Dataset entries:

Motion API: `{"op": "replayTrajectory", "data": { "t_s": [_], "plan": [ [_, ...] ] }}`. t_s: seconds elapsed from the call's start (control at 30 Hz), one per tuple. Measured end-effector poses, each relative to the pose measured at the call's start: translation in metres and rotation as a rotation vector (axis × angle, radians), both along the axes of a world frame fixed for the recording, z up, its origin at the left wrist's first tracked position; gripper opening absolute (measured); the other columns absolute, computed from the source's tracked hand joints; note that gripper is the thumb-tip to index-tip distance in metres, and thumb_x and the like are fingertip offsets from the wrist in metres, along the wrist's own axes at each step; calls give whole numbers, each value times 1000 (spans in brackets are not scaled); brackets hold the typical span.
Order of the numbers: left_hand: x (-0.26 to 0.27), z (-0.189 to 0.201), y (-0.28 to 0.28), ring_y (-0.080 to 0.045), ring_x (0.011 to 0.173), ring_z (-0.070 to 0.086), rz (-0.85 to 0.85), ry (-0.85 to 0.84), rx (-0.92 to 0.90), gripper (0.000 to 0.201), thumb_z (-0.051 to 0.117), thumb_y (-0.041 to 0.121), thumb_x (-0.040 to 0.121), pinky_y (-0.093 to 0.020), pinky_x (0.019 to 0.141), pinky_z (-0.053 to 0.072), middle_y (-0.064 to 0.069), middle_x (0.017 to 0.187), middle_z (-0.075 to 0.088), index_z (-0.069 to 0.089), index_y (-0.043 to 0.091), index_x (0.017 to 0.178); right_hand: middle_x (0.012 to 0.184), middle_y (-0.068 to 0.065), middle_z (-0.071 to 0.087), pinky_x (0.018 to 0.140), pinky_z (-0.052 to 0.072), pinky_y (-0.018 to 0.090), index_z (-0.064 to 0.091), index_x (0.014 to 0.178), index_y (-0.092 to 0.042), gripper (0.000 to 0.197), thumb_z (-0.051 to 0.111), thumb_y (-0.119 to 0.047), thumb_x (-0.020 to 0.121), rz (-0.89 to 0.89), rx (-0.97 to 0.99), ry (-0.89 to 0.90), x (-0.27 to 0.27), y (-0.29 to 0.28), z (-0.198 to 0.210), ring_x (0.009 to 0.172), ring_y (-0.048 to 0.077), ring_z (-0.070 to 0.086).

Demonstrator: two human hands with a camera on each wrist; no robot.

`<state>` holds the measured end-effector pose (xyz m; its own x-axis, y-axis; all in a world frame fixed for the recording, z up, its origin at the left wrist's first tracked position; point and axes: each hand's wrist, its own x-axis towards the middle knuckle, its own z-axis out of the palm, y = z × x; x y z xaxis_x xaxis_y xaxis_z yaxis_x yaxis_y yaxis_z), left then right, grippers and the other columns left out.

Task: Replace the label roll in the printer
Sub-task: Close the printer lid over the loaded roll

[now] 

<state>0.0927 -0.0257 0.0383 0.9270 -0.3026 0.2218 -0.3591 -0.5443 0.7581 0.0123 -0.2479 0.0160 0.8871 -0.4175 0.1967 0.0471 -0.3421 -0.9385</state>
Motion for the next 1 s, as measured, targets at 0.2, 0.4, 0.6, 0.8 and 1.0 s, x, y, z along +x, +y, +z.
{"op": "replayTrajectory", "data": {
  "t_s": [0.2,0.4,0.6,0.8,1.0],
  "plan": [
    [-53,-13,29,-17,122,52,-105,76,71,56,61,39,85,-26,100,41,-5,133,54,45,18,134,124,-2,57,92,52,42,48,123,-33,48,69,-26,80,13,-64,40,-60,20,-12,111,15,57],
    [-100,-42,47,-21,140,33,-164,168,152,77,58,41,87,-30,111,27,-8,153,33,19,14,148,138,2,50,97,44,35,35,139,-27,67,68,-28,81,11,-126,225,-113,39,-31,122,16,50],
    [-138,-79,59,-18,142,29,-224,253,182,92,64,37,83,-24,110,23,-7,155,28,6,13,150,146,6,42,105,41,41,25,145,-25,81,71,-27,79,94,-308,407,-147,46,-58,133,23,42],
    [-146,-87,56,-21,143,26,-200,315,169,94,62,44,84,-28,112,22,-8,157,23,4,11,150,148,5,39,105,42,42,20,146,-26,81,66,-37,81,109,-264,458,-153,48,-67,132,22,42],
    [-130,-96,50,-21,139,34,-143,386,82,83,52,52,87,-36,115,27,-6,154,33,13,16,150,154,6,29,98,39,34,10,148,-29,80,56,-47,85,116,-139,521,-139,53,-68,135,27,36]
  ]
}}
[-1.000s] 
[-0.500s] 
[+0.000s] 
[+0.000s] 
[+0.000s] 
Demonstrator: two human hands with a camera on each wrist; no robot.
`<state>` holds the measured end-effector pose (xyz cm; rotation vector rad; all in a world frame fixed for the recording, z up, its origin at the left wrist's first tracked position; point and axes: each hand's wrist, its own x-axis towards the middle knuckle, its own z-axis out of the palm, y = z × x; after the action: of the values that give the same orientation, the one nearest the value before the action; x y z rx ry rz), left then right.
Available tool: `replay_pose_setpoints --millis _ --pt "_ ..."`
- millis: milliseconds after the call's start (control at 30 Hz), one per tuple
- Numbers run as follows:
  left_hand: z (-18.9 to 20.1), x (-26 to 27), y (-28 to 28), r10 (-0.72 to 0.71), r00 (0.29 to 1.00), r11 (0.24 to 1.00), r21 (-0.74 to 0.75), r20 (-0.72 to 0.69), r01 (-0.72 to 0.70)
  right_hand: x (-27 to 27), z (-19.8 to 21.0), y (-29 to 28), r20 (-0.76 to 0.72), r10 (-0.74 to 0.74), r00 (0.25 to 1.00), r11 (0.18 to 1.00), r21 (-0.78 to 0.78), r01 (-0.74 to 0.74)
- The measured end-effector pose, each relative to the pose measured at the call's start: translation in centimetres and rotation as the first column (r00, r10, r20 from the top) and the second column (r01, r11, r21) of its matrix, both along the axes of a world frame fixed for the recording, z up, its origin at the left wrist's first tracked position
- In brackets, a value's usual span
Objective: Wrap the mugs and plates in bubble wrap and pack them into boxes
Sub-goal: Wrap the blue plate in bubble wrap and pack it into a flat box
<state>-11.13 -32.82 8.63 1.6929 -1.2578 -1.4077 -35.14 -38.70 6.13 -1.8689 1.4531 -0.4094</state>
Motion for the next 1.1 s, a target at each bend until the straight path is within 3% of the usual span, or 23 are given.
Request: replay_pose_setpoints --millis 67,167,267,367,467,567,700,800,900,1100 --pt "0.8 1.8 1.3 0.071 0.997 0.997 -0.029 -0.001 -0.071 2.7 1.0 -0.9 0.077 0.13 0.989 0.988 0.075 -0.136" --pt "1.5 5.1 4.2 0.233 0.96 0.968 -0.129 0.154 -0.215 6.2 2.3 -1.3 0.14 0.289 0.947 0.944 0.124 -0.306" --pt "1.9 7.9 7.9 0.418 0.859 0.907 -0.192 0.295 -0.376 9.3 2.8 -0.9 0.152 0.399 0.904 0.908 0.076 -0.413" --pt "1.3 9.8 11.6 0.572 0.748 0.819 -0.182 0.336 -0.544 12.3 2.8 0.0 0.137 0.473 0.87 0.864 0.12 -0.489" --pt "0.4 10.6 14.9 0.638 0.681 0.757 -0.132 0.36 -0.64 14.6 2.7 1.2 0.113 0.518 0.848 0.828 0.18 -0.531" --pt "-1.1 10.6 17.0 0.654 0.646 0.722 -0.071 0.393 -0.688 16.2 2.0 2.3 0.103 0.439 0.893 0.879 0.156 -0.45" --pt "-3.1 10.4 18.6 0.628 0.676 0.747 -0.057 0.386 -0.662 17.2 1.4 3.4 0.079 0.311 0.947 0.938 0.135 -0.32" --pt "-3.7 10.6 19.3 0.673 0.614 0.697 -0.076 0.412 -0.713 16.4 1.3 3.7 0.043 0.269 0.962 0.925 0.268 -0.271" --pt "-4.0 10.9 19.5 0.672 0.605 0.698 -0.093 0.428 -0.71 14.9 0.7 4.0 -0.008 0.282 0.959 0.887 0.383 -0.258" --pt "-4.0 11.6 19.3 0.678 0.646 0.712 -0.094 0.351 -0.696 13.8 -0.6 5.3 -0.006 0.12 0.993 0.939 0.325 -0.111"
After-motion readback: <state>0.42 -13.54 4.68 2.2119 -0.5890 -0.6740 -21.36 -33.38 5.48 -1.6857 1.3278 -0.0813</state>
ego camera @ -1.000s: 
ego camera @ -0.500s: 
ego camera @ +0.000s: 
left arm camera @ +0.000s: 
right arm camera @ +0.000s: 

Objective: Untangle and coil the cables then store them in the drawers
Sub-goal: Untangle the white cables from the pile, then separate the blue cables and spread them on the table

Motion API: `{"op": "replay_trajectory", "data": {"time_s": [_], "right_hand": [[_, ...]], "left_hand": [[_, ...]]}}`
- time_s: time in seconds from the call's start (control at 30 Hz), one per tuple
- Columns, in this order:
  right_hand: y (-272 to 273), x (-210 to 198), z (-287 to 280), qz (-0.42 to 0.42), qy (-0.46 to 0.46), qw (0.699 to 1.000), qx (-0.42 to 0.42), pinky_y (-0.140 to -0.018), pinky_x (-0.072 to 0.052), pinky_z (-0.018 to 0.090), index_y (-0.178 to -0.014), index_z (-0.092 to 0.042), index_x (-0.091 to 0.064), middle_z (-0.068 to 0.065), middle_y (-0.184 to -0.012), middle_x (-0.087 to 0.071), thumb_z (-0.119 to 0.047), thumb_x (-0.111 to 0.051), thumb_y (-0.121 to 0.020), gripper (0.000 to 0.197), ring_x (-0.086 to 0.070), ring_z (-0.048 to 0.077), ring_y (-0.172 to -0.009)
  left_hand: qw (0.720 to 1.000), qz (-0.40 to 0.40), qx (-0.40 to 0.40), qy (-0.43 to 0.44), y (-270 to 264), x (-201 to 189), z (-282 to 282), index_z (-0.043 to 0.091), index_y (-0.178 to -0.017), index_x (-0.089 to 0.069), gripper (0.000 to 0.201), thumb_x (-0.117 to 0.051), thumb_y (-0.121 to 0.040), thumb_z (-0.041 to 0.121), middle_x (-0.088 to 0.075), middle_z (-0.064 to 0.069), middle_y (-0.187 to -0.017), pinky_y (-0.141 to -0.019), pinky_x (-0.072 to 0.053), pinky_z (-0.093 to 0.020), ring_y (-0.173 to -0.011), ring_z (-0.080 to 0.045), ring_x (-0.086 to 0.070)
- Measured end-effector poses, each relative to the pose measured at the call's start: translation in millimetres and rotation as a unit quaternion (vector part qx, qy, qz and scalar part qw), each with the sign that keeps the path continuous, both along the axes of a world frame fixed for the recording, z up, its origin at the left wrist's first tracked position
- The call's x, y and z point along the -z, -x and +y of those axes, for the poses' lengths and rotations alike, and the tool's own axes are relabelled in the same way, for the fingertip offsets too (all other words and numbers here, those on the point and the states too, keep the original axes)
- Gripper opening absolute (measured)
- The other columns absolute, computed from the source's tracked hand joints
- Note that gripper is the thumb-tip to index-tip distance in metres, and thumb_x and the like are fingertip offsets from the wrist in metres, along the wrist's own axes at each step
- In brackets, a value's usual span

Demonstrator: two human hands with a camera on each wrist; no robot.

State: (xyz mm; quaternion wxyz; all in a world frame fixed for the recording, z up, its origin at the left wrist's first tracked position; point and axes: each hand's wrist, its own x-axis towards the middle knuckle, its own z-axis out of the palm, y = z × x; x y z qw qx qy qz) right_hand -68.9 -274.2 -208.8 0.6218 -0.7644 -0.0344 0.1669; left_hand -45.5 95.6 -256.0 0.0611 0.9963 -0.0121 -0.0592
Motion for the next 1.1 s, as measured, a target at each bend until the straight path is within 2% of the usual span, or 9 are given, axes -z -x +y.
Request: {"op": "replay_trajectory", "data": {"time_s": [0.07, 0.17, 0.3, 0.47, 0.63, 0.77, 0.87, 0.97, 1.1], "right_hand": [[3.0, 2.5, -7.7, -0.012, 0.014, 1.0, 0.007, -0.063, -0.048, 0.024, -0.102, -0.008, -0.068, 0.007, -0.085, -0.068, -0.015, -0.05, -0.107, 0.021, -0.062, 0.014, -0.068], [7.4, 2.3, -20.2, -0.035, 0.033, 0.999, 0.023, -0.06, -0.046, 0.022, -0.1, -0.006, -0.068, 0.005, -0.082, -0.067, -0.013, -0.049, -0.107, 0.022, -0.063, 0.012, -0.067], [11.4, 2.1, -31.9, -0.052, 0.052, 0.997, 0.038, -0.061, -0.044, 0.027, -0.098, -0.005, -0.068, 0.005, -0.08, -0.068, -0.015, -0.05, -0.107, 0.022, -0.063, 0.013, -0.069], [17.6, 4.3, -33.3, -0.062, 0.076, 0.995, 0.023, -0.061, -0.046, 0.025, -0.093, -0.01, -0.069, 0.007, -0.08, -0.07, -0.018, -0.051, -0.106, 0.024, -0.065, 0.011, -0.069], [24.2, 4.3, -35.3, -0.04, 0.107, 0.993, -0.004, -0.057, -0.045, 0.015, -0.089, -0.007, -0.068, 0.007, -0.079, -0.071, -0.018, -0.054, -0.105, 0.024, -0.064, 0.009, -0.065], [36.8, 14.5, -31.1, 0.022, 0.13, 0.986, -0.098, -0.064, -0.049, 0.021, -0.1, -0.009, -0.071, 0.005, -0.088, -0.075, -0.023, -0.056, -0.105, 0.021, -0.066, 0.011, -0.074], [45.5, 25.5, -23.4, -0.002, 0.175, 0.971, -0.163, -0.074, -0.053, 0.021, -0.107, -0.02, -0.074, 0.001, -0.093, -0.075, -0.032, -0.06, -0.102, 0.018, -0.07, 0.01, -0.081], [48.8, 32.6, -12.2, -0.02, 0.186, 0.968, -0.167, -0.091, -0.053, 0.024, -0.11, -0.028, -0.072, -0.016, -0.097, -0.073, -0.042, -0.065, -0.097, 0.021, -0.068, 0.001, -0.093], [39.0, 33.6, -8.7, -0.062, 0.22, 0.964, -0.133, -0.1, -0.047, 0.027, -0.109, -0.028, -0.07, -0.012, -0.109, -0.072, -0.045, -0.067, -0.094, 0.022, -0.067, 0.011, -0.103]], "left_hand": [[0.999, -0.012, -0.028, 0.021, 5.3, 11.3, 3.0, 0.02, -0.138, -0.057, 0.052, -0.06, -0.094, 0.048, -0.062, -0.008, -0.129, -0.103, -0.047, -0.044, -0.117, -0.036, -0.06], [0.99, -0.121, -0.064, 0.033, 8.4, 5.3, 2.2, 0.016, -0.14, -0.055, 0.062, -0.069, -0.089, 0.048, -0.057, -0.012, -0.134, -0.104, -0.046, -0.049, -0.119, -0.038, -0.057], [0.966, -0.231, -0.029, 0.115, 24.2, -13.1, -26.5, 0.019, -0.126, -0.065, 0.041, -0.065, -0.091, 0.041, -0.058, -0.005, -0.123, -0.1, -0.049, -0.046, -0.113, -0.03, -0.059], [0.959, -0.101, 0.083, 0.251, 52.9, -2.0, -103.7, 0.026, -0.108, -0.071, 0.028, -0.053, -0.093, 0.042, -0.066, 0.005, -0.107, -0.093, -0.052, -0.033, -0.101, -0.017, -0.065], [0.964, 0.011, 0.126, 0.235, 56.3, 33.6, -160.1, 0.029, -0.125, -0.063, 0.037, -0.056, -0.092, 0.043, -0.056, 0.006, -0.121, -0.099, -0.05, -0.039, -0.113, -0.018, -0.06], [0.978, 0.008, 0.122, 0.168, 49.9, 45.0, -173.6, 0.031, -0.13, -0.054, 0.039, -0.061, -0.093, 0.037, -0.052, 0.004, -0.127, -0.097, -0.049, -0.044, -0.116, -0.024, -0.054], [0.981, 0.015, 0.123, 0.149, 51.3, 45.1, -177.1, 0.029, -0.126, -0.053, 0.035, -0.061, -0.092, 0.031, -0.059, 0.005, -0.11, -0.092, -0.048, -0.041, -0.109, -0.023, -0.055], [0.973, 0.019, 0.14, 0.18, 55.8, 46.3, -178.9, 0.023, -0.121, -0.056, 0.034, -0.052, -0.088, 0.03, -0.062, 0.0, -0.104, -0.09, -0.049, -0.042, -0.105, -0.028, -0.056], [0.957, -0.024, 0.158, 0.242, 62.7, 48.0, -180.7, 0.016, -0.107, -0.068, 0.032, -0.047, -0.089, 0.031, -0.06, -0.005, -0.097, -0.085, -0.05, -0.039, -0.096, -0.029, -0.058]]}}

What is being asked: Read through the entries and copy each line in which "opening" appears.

Your solution:
Motion API: `{"op": "replayTrajectory", "data": { "t_s": [_], "plan": [ [_, ...] ] }}`. t_s: seconds elapsed from the call's start (control at 30 Hz), one per tuple. Measured end-effector poses, each relative to the pose measured at the call's start: translation in metres and rotation as a rotation vector (axis × angle, radians), both along the axes of a world frame fixed for the recording, z up, its origin at the left wrist's first tracked position; gripper opening absolute (measured); the other columns absolute, computed from the source's tracked hand joints; note that gripper is the thumb-tip to index-tip distance in metres, and thumb_x and the like are fingertip offsets from the wrist in metres, along the wrist's own axes at each step; calls give whole numbers, each value times 1000 (spans in brackets are not scaled); brackets hold the typical span.
- Gripper opening absolute (measured)

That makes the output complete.